Map the dependency graph. Before touching any code, understand what depends on what. Visualise the imports, the shared state, the runtime coupling. Most teams are surprised by what they find. Dependencies they thought were clean turn out to be circular. Modules they thought were independent turn out to share hidden state.

Extract the easiest module first. Find the part of the codebase with the fewest inbound dependencies and extract it into its own repository with its own build pipeline. This gives the team practice with the new workflow and proves that the approach works before tackling harder extractions.

Define contracts before splitting. Before you extract a module, define how it communicates with the rest of the system. What events does it emit? What APIs does it expose? What data does it consume? These contracts become the interface that other code depends on, instead of depending on the module's internals.

Move one module at a time. Each extraction should be a bounded, reversible operation. If something goes wrong, you can put it back. As you move modules out, the monolith shrinks and the remaining code becomes easier to reason about. Each step makes the next step simpler.

Don't aim for perfection. The first extraction won't be clean. There will be compromises: a shared dependency that both sides need, a state object that doesn't fit neatly into either module. Accept the messiness and clean it up in subsequent iterations. Waiting for a perfect plan is how modularisation efforts never get started.

Build pipeline architecture

Once code is separated into independent modules, the build pipeline needs to reflect that independence. Each module should have:

  • Its own repository with its own CI pipeline that runs on every commit. Builds that only touch one module should only build that module.
  • Its own test suite that validates the module in isolation. Contract tests verify that the module honours its integration points. Unit and integration tests cover everything else.
  • Its own deployment artifact. A module that passes its tests can be deployed independently, without waiting for other modules to be ready.

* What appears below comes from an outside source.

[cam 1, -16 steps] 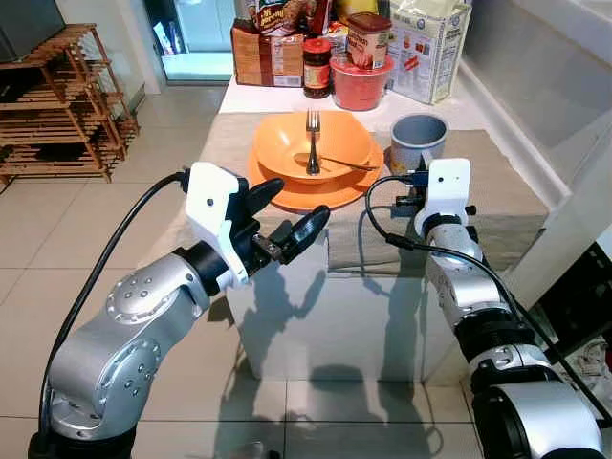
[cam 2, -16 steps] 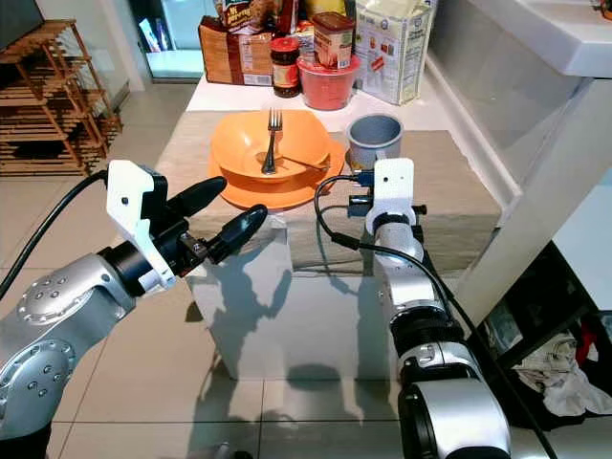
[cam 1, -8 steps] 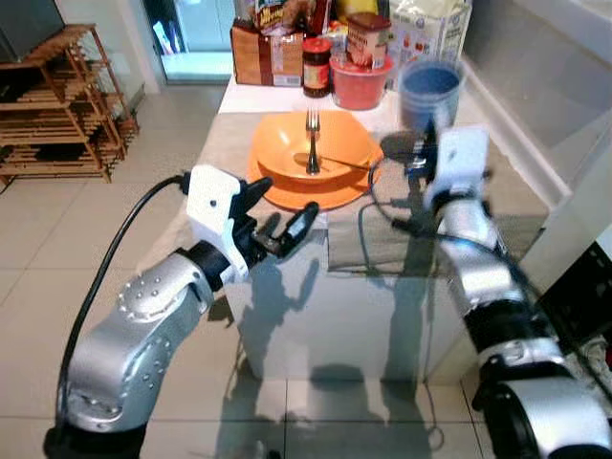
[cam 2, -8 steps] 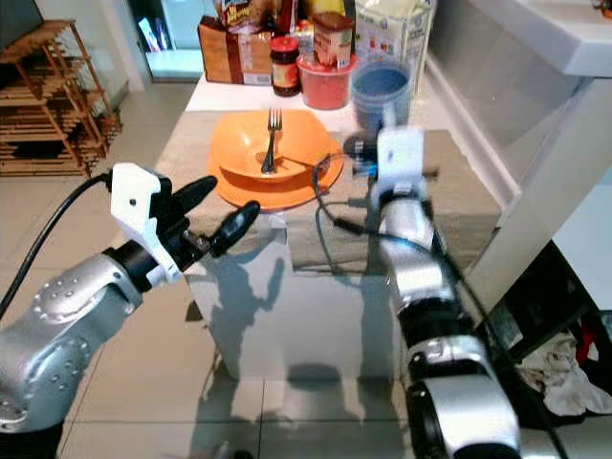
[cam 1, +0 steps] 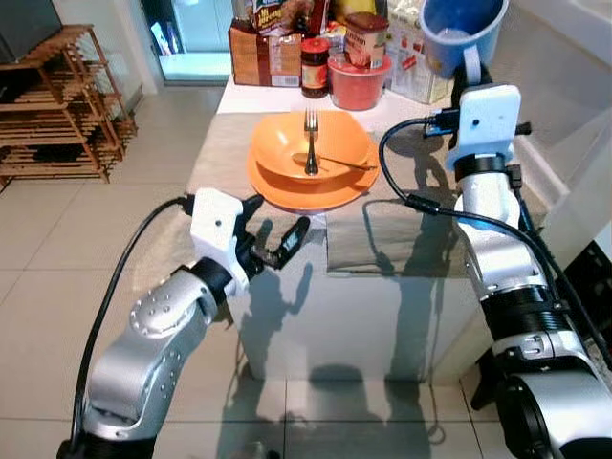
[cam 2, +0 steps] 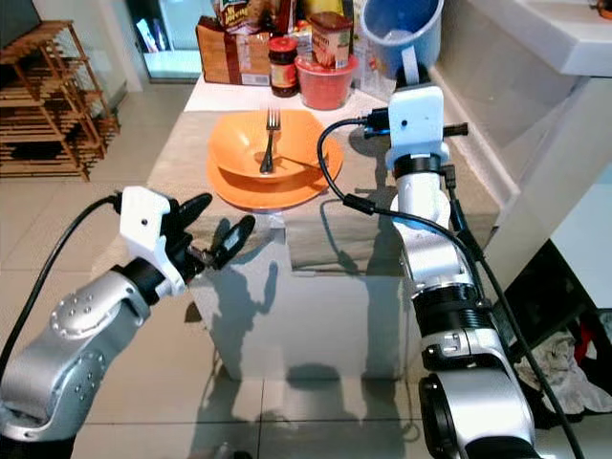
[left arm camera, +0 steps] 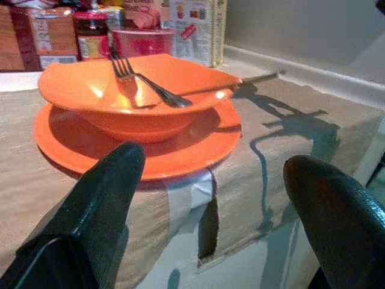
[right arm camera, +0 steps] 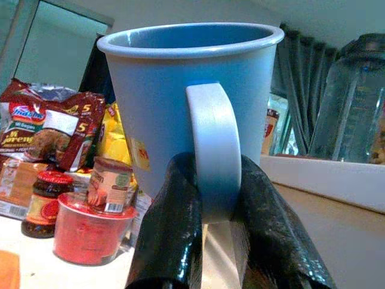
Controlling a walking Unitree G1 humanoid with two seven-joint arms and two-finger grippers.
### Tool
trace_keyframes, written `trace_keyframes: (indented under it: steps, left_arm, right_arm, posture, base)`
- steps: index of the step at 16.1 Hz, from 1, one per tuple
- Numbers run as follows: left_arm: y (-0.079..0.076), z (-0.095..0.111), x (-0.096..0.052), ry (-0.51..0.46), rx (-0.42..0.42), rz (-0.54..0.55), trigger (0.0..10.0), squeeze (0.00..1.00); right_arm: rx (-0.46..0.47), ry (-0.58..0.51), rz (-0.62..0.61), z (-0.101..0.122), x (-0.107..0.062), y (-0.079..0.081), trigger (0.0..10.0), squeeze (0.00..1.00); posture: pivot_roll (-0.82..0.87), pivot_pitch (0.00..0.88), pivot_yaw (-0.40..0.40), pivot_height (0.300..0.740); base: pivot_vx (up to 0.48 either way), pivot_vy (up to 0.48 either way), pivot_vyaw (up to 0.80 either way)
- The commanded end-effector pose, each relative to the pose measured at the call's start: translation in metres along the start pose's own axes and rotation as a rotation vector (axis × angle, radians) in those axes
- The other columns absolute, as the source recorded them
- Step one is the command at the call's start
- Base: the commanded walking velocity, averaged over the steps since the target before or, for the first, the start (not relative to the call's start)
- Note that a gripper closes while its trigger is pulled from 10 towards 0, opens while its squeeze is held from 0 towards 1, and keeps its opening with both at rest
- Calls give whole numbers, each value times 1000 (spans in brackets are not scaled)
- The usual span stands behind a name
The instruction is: Setting the table
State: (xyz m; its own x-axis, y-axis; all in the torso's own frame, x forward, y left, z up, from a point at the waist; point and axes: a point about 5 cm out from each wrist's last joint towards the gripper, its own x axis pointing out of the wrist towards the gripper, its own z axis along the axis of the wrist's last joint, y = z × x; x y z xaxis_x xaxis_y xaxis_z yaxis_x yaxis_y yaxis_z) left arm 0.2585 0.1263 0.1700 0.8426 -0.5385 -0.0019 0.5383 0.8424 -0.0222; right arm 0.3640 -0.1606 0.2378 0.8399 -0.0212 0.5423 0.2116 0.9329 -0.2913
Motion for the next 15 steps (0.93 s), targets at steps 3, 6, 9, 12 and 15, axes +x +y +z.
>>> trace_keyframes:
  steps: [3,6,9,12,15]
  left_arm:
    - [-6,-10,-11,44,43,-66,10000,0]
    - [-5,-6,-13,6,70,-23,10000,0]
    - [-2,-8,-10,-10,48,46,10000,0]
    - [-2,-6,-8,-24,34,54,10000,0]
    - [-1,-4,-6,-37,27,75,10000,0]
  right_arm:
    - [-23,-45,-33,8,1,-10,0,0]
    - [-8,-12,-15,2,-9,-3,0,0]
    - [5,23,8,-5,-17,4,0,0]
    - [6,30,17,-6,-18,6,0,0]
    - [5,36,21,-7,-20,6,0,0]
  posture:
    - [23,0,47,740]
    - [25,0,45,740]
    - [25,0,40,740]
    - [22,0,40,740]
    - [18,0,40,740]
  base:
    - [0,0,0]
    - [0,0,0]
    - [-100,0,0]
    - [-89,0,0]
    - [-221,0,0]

The integration layer (the shell application that composes all modules) has its own pipeline that validates the modules work together. But this pipeline should be fast because it's only testing integration, not rebuilding everything.

On SIMATIC AX, this restructuring took the build from over 30 minutes to under five. But the build time was just the measurable outcome. The deeper change was that teams could work independently. A change to the editor didn't require the entire platform to rebuild and redeploy. Teams shipped on their own schedule. The architecture scaled with the organisation instead of against it.

What to watch out for

The distributed monolith. If every module needs every other module to function, you haven't modularised. You've just spread the monolith across multiple repositories. This is worse than the original because now you have the complexity of distribution without the benefits of independence. Clean contracts and minimal coupling are the antidote.

Premature abstraction. Don't build a sophisticated module framework before you've extracted your first module. Start simple. A separate repository with a well-defined build and a clear contract is enough. Add orchestration, versioning, and shared tooling as you learn what you actually need.

Underestimating the cultural shift. Technical modularisation is the easy part. The hard part is changing how teams think about ownership and boundaries. In a monolith, anyone can change anything. In a modular system, changes to another team's code go through their review process. This feels slower at first. It's faster at scale because it eliminates the coordination overhead and surprise breakages that come with shared ownership.

Slow builds are a symptom of unclear ownership and tangled dependencies. Faster hardware and better build tools can mask the problem temporarily, but they can't solve it. Modularisation, real modularisation where code boundaries match team boundaries and each module can be built, tested, and deployed independently, is the structural fix. It takes time. It takes organisational commitment. And it's worth it.